Los principios básicos de la convivencia del mundo actual en que vivimos, con las divisiones que la historia se empeña en clasificar, y que denominamos la era moderna, fueron lanzados como eslogan en la Revolución de 1789. Recuerden: libertad, igualdad y fraternidad. Eran tres principios que se alzaban contra las opresiones de una sociedad estamental donde solo unos pocos eran libres, las desigualdades eran atroces y la fraternidad parecía cosa a conseguir solo en otro mundo, más allá de la vida terrenal; aunque los que más predicaban por el amor fraterno eran, en buena parte, los que vivían con mayor comodidad y libertad propia, aún negándosela a la mayor parte de la población. Mucha sangre corrió para que esos principios inspiraran y alcanzaran de forma efectiva a los sistemas de gobierno de la mayoría de los países de nuestro entorno.
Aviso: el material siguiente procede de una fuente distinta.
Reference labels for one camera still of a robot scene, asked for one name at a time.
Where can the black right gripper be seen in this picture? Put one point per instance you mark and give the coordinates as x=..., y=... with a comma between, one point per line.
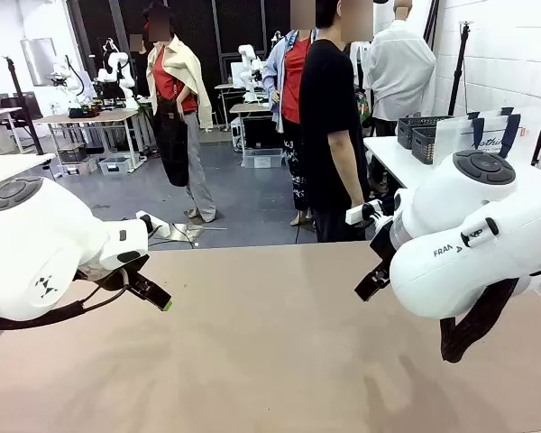
x=385, y=243

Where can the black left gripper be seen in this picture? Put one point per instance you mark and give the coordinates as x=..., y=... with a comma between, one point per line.
x=112, y=277

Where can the dark grey plastic basket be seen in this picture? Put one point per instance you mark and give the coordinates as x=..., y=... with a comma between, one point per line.
x=423, y=144
x=408, y=128

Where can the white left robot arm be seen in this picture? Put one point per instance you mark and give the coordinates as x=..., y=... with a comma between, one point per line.
x=36, y=234

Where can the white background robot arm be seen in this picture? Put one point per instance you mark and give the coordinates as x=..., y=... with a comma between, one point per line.
x=245, y=52
x=119, y=61
x=61, y=72

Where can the person's left forearm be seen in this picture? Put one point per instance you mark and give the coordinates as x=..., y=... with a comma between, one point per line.
x=345, y=162

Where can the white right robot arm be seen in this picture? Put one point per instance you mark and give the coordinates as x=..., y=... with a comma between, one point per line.
x=455, y=216

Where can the colourful carrier bag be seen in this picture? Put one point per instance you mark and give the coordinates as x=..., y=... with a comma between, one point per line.
x=363, y=108

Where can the person's left hand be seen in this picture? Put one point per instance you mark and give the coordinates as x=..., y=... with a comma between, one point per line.
x=360, y=200

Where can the silver floor plate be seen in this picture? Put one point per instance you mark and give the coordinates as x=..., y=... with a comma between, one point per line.
x=187, y=232

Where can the small clear storage box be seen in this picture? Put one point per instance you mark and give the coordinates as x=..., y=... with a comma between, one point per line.
x=115, y=167

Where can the white table with baskets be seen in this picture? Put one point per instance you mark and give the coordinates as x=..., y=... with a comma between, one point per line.
x=387, y=155

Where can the large clear storage box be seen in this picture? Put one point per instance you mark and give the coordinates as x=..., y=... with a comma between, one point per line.
x=261, y=159

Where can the person in black T-shirt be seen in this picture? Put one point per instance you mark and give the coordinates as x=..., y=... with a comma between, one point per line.
x=324, y=113

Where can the wood-top workshop table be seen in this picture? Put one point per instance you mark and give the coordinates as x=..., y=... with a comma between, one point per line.
x=94, y=117

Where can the black cabinet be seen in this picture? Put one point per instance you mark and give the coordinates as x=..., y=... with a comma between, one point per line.
x=261, y=133

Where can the white side table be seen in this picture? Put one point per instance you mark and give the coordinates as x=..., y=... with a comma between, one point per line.
x=4, y=169

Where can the person in white shirt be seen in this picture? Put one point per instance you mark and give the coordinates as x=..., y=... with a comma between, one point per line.
x=401, y=76

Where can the small background table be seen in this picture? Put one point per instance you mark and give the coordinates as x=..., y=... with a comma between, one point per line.
x=252, y=108

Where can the figure in beige jacket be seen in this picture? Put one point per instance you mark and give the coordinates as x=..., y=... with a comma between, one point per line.
x=180, y=76

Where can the person in blue shirt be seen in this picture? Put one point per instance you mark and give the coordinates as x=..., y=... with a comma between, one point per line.
x=293, y=81

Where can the person in dark clothes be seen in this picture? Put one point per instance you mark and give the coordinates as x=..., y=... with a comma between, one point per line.
x=140, y=67

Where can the black tripod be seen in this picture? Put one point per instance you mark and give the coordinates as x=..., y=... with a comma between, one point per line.
x=22, y=101
x=460, y=67

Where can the grey wall board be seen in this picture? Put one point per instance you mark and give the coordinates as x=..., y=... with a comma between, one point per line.
x=38, y=61
Casi 250 años después de que aquellos principios removieran a los poderes gobernantes, contemplo que mucha gente ha olvidado el significado de esos principios o los ha trasmutado en unas bases de conducta en la que priva tan solo el primero. Impera el poder de la libertad individual, el derecho supremo de hacer lo que me da la gana sin importar para nada si con ello perjudico a los próximos o lejanos. Ante cualquier llamada a cumplir la menor norma, incluso constitucional, la defensa es siempre que se está atentando contra mi libertad, y pongan detrás cualquier calificativo; de expresión, de manifestación, o en realidad de hacer simplemente lo que me dé la gana.
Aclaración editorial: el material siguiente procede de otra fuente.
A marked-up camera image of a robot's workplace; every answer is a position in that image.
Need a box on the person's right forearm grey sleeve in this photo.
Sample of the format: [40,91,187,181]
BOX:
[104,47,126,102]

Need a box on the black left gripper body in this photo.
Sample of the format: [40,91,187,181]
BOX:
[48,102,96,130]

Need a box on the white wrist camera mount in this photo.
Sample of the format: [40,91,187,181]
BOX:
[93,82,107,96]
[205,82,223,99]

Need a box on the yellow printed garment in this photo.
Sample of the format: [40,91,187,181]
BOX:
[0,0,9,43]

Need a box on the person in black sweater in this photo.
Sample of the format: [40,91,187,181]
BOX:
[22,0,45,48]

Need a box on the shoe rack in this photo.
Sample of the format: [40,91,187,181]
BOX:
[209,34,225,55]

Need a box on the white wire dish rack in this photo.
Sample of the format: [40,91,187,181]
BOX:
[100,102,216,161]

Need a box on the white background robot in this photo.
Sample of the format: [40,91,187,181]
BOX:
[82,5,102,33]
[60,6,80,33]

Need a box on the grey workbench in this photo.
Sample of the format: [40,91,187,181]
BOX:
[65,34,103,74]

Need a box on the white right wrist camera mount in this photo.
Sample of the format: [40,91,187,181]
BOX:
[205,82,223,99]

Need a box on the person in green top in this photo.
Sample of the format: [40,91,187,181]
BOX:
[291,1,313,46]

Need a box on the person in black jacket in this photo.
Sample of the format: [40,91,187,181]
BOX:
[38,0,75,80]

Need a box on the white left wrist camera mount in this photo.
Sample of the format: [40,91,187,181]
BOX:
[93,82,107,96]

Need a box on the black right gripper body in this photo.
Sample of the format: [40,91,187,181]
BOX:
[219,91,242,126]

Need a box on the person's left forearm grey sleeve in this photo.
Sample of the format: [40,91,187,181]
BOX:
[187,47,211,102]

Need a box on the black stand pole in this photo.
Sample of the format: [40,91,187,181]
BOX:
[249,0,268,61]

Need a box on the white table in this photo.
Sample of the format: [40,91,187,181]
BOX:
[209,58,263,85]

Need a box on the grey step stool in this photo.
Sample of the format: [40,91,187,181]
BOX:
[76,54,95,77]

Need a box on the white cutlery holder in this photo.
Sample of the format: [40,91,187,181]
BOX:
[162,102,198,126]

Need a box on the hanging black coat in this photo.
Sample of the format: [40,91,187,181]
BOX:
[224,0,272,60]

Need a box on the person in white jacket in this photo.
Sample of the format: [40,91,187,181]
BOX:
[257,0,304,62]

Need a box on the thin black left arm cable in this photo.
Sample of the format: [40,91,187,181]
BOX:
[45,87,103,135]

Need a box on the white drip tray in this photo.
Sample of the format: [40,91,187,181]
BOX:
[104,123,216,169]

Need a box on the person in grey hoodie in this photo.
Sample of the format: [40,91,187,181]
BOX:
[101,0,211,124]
Esa libertad sin límites suele acompañarse de una soberbia gratuita expresada con que yo tengo el derecho privilegiado de hacerlo, pero los otros no pueden hacerlo, pues por supuesto lo de la igualdad se ha olvidado. Parece que muchos añoran los privilegios medievales, casi volviendo al famoso ¡vivan las cadenas! Digo muchos aún cuando en ocasiones los que reclaman privilegios son minorías que con sus conductas, vociferantes de libertades, terminan por imponerse al sentido y opinión de mayorías. Y las razones para el privilegio encuentran, vergonzosamente, eco en algunos gobiernos que con ello también conservan los propios.

De la terna revolucionaria, la fraternidad siempre es la más olvidada, pues nadie recuerda al prójimo, ni siquiera al cercano, e impera el egoísmo más atroz. Nada importa si daño al otro si con ello gano mi privilegio y proclamo mi libertad. Esa libertad que ponemos por bandera y que nos está convirtiendo en esclavos de algunas minorías. Vale.